Agar tidak terjadi teriak sana teriak
sini, ruang tunggu perlu juga dilengkapi dengan pengeras suara sehingga awak bis mudah
memberitahukan bahwa bis sudah siap berangkat atau memberitahu penumpang agar
segera naik ke bis di jalur sekian. Kalau pemberitahuan secara manual, yaitu
awak atau petugas loket langsung datang ke ruang tunggu untuk memberitahu penumpang tentu tidak
efektif. Penumpang
jangan sampai tergesa-gesa dan tidak awas akibat diteriaki oleh awak atau
petugas loket. Sebab, ada potensi bahaya di terminal ini, yaitu ketika
penumpang, khususnya
anak-anak dan orang tua, menuju tempat parkir bis. Mereka harus melewati jalur
keberangkatan bis. Ini membahayakan keselamatan penumpang karena gerakan bis
begitu cepat dan sopir juga dalam kondisi lelah sehingga keawasannya berkurang.
Yang paling parah
adalah lokasi parkir bis.
Bis mengeluarkan asap knalpot dengan pencemarnya tetapi asap ini tidak bisa langsung membubung ke atas karena ada
plafon beton. Penumpang
harus berada di area penuh asap ini sehingga membahayakan kesehatan paru-paru dan saluran pernapasannya.
Apalagi awak bis yang setiap saat berada di sini tentu polutan asap makin
banyak masuk ke paru-parunya. Ancaman kesehatan paru dapat terjadi dan
merugikan awak bis dan karyawan bis yang setiap hari berada di terminal.
Selayaknya atap terminal itu tinggi seperti hanggar atau stasiun kereta api sehingga udara dapat keluar
dengan bebas. Yang terbaik justru tanpa atap agar pencemar udara dari knalpot
bisa langsung lepas ke
udara bebas. Kalau dibatasi oleh plafon maka gas pencemar akan berputar-putar
saja dan mendedah semua paru-paru orang di terminal. Apalagi bayi dan
anak-anak, ini dapat mengurangi daya tahan tubuhnya.

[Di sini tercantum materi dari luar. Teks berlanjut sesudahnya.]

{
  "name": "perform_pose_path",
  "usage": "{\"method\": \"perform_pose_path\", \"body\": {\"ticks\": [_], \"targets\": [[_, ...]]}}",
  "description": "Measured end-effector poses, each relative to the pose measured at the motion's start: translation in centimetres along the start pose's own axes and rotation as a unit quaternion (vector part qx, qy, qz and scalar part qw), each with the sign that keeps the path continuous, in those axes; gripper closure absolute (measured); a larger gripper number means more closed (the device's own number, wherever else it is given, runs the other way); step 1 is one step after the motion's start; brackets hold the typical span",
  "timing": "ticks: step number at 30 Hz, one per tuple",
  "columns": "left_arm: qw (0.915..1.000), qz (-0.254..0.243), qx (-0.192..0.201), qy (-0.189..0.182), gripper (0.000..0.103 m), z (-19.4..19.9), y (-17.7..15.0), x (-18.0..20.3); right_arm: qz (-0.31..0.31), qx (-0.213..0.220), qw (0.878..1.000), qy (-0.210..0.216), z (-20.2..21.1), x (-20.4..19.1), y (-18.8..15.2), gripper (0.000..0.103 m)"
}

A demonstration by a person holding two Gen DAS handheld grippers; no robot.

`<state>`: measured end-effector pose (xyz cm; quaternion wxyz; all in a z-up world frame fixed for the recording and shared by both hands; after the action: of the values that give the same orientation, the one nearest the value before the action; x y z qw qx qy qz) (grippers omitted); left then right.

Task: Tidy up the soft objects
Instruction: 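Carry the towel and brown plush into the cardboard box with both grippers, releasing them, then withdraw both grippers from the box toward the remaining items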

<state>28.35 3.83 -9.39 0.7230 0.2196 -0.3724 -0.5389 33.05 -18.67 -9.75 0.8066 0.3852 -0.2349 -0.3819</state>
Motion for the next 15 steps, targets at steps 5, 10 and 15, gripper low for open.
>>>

Green terminal sesungguhnya bermakna terminal
yang hemat energi sehingga meminimalkan AC dan memaksimalkan pendingin dari
pohon yang tumbuh di sekitarnya. Bayangkan, kalau listrik padam, maka ruang itu
akan menjadi pengap dan panas dan akan ada orang yang pingsan karena kekurangan
oksigen. Stasiun kereta api yang jarang lokomotifnya saja beratap tinggi dan
ada celah ke udara luar. Lantas, kenapa terminal yang dipadati puluhan, bahkan
ratusan bis beratap rendah tanpa celah ventilasi udara. Asap knalpot terjebak
di sekitarnya dan masuk sebanyak-banyaknya ke paru-paru awak bis dan penumpang.
Apalagi penumpang minimal menunggu sampai setengah jam dalam keadaan pintu bis
terbuka sehingga otomatis asap juga masuk ke kabin bis dan berputar-putar di
dalam bis, diisap oleh penumpang dan awak bis.
Akhir kata, tulisan ini dimaksudkan
sebagai masukan kepada para pihak yang berkaitan dengan pembangunan terminal
baru Tirtonadi agar sudi memperhatikan kesehatan dan keselamatan awak bis dan
penumpangnya dari berbagai fasilitas yang berpotensi malfungsi. *
yang toilet itu menurut saya juga fail pak, yg toilet keberangkatan bus ke barat, yg lain ane kurang tau kondisinya, harusnya didesain agar orang yang lewat depan pintu toilet itu tidak melihat langsung orang kencing, semoga menjadi perbaikan kedepannya.